Zimmerman gestured to Vega. “See? What did I tell you?” he asked no one in particular. “Jimmy knows these things. He knows.” Zimmerman held a hand out to Vega. “You have a business card?”
“Uh. Sure.” Vega fished one out of his wallet.
“Good. Give it to Edgar. If he needs the name of a police officer to call.”
“Mr. Zimmerman, I don’t know that I’m going to be much help against ICE—especially if his niece is already in touch with them. They’re federal and I work for the county—”
“Better to know one officer than to know none,” said Zimmerman. “Give him your card.”
Vega turned it over to Aviles. The man tucked it into the breast pocket of his jacket. Vega met the man’s dark, soulful eyes head-on for the first time.
“Do you have other family here who can help your wife and children if you have to return to El Salvador?” Vega asked him.
“Just Lissette,” said Aviles. “But she doesn’t have . . .” Aviles motioned with his hands. He wasn’t about to tell a police officer outright that his niece was illegal. “She is also asking for help from her employer. He is an important man. Maybe he can help.”
“Who is your niece’s employer?” asked Vega.
“Glen Crowley.”
“Glen Crowley? Our district attorney?”
“He is a very powerful man in the county, yes?”
Glen Crowley is powerful all right, thought Vega. But with the kind of power Aviles would do well to stay away from. Crowley had won multiple reelections on a strict law-and-order platform. In all likelihood, he had no idea his wife had hired an undocumented housekeeper. If Crowley found out, he’d be more likely to fire Aviles’s niece than to help with her uncle’s immigration problems.
“I wish you and your family good luck,” said Vega, shaking Aviles’s hand. He did not meet the handyman’s gaze. In his heart, he knew.
Edgar Aviles was as good as deported.
Vega helped Max Zimmerman into the front passenger seat of Vega’s black Ford pickup.
“Thank you for driving me home, Jimmy,” said Zimmerman. “I don’t like driving at night anymore at my age. Wil drove me over. But he has a lab to finish at school.”

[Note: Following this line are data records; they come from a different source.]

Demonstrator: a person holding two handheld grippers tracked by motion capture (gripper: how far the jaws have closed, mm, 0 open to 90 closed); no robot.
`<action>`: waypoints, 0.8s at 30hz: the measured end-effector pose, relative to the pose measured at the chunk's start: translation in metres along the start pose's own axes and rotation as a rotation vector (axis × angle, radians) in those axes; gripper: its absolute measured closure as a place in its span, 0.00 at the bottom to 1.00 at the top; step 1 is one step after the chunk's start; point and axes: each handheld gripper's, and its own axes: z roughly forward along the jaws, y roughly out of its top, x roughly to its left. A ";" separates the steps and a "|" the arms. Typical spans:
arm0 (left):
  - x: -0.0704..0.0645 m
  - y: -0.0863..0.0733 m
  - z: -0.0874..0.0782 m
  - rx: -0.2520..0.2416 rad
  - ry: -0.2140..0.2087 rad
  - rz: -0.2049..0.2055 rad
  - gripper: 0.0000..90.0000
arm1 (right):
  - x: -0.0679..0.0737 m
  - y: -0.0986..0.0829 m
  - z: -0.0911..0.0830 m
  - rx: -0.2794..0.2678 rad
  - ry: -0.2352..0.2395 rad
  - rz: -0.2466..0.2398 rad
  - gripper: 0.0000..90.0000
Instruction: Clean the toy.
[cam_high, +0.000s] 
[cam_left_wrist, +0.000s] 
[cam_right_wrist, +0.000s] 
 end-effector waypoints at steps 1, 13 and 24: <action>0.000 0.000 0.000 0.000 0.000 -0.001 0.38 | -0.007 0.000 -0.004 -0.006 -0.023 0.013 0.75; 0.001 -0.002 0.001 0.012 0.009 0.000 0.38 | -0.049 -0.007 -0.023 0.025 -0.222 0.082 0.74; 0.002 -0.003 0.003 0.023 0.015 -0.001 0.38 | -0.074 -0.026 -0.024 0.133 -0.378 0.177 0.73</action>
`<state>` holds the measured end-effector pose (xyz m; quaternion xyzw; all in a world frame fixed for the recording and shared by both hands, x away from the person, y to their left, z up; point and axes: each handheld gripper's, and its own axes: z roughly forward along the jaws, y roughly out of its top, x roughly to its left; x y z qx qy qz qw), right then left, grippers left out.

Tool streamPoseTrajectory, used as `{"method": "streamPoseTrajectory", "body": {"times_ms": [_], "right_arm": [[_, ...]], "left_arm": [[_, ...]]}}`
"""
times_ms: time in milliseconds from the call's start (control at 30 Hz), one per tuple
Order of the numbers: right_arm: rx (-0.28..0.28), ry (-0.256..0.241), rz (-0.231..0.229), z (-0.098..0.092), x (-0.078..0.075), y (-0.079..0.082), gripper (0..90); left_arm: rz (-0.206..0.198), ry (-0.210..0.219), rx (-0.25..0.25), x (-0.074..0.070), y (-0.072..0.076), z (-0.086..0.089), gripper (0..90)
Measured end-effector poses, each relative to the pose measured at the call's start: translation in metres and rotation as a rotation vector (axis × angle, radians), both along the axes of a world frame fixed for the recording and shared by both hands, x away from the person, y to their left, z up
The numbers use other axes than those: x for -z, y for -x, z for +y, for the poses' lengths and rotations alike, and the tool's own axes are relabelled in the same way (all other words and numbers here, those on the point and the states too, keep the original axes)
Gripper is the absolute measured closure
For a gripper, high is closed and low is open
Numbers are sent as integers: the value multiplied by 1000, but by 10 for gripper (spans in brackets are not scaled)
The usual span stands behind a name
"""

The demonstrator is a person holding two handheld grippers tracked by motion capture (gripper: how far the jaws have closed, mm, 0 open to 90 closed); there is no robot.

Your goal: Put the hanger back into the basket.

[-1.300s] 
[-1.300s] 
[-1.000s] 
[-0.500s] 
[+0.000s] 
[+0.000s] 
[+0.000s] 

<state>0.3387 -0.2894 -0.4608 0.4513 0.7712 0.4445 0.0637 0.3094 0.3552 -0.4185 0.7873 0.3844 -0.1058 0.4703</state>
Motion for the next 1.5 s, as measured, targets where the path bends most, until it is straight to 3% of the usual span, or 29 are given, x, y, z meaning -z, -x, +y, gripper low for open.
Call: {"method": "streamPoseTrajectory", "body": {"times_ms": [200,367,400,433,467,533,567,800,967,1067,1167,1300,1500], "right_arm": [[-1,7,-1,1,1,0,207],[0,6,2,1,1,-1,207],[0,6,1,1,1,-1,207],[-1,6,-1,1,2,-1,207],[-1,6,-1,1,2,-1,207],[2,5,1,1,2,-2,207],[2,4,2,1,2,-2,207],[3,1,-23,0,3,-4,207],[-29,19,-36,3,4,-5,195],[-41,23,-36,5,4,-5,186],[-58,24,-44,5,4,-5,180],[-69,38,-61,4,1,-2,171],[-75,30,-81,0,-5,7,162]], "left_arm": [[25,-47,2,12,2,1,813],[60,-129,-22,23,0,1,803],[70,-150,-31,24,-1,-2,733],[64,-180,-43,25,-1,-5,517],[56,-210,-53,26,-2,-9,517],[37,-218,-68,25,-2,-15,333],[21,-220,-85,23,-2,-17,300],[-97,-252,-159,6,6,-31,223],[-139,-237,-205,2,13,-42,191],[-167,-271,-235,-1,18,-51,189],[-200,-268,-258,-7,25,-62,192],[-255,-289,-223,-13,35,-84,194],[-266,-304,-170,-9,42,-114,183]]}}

Wil Martinez was a young college student who lived with Zimmerman and helped take care of him. Adele had introduced them to each other. The arrangement was working out well, but the old man was still fiercely independent. He hated asking favors.
“I don’t mind,” said Vega. “I’m on rotation this evening anyway. There’s not much I can do except monitor my phone.”
“Sort of like a doctor on call,” Zimmerman noted.
“Sort of,” said Vega. “Except a doctor gets called to save lives. I get called when that’s not an option anymore.”
“Ah, yes. Good point.”
They rode in comfortable silence along the crest of a hill into town. Vega saw the rickrack rooflines of houses and churches all bathed in the warm glow of an early spring evening. He powered down his window and drank in the scent of lilac bushes and fresh-cut grass.
“I would have skipped services this evening since my friend who usually drives me couldn’t make it,” said Zimmerman. “But I wanted to speak for Edgar. He’s a good man in a very difficult position.”
“Once ICE sends a letter like that, it’s pretty much over,” said Vega. “The best he can hope for is that his lawyer can argue his case while he cools his heels back in El Salvador.”
“You can’t . . . do anything?”
“This is a federal issue, Mr. Zimmerman. Like I told you, I don’t have the authority.”
“How about Adele?”
“She’s had a lot of sad stories come across her desk these past few years,” said Vega. “There’s very little she can do.”
Vega stopped at a red light. From somewhere in the distance, he heard a siren split the air. Probably an ambulance heading to a traffic accident. May was a bad month for teenage drivers. Vega hoped it wasn’t a serious crash.
“Listen,” said Vega, turning back to the old man. “It was very nice of you to stand up for your handyman this evening. But I agree with the other board members. Giving him sanctuary is illegal. It would put the synagogue in a very tough position.”
“You think these ICE police are going to come with their guns and break down Beth Shalom’s doors? Bah! They wouldn’t dare.”
“I don’t think ICE would breach the sanctity of a house of worship,” Vega agreed. “Legal or not, the backlash would be too great. But even so, wouldn’t it be awkward for the synagogue? Aviles is an employee, sure. But his situation has nothing to do with the Jewish community.”
“It would be a temporary measure,” said Zimmerman. “Until his lawyer could help him. Or at least until his little boy improves.”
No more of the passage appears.